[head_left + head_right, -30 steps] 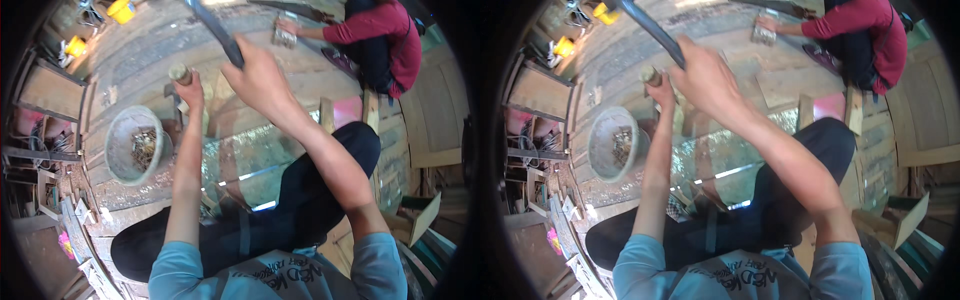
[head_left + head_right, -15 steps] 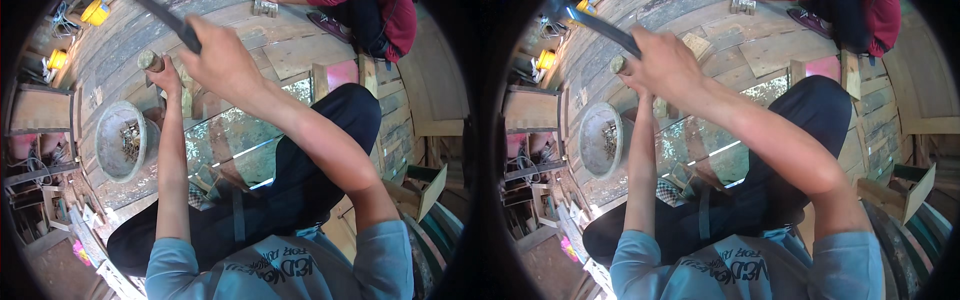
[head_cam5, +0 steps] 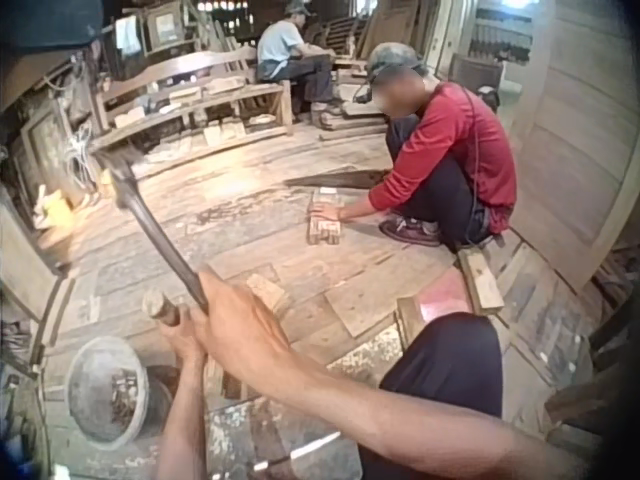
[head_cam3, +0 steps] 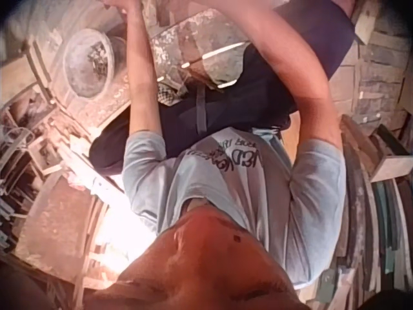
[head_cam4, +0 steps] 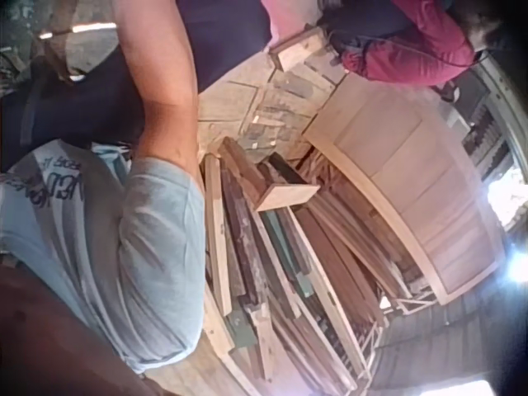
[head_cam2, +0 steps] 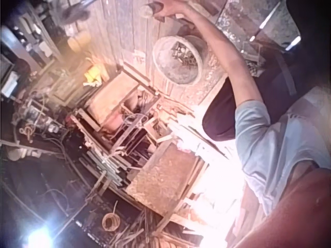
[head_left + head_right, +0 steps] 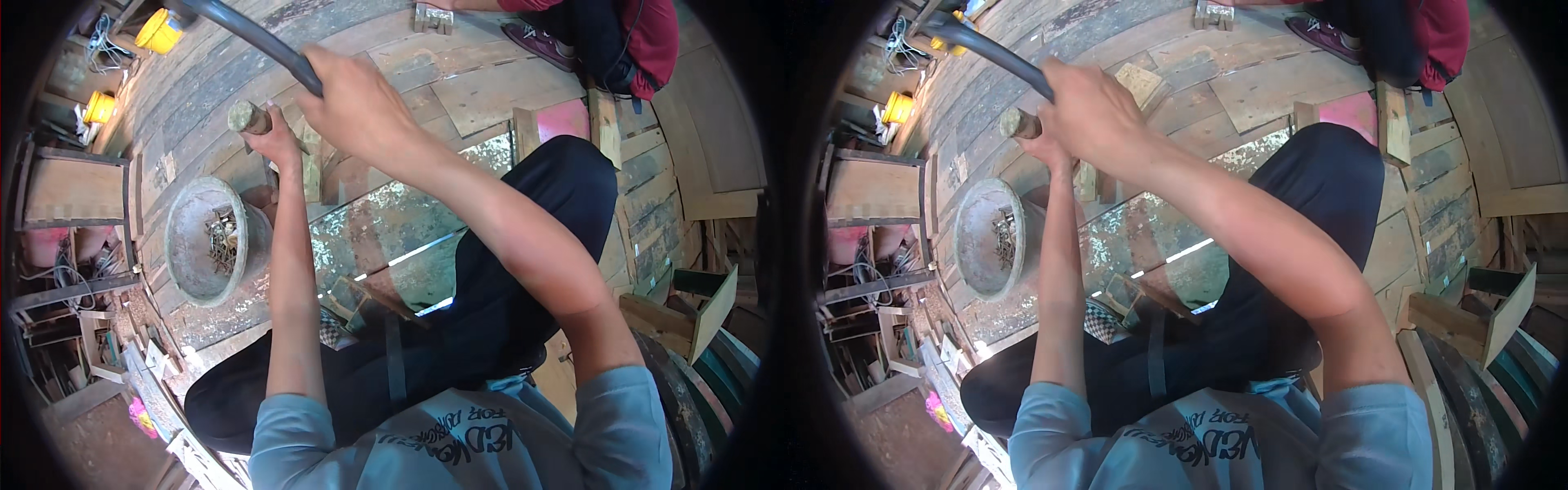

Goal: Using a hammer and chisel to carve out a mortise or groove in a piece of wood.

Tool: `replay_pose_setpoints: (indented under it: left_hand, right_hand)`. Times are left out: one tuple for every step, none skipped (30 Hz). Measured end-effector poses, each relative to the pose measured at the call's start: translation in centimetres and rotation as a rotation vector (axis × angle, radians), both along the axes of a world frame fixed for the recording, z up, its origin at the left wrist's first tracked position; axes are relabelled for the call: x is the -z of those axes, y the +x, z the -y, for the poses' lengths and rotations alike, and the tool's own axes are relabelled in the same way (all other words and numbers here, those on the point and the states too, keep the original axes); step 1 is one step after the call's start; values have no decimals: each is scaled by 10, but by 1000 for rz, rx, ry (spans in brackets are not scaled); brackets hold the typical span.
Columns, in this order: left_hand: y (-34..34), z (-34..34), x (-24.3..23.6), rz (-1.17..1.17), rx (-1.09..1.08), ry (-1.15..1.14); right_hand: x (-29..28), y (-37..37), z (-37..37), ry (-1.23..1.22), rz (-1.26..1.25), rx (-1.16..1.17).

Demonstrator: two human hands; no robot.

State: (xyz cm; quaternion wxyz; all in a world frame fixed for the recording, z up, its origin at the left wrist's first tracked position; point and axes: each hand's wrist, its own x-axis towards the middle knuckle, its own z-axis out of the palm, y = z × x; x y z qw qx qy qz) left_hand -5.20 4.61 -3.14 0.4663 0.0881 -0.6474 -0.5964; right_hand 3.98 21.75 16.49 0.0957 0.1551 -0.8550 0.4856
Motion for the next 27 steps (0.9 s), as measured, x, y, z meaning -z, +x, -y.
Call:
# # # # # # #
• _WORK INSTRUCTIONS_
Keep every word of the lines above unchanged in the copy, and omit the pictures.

• _TASK RESPONSE_
[head_left + head_right, -30 steps] 
[head_left + head_right, -15 steps] 
[head_cam5, +0 steps] 
[head_cam3, +0 steps] 
[head_cam4, +0 steps] 
[head_cam2, +0 steps] 
[head_left + head_right, +0 steps] 

Goal: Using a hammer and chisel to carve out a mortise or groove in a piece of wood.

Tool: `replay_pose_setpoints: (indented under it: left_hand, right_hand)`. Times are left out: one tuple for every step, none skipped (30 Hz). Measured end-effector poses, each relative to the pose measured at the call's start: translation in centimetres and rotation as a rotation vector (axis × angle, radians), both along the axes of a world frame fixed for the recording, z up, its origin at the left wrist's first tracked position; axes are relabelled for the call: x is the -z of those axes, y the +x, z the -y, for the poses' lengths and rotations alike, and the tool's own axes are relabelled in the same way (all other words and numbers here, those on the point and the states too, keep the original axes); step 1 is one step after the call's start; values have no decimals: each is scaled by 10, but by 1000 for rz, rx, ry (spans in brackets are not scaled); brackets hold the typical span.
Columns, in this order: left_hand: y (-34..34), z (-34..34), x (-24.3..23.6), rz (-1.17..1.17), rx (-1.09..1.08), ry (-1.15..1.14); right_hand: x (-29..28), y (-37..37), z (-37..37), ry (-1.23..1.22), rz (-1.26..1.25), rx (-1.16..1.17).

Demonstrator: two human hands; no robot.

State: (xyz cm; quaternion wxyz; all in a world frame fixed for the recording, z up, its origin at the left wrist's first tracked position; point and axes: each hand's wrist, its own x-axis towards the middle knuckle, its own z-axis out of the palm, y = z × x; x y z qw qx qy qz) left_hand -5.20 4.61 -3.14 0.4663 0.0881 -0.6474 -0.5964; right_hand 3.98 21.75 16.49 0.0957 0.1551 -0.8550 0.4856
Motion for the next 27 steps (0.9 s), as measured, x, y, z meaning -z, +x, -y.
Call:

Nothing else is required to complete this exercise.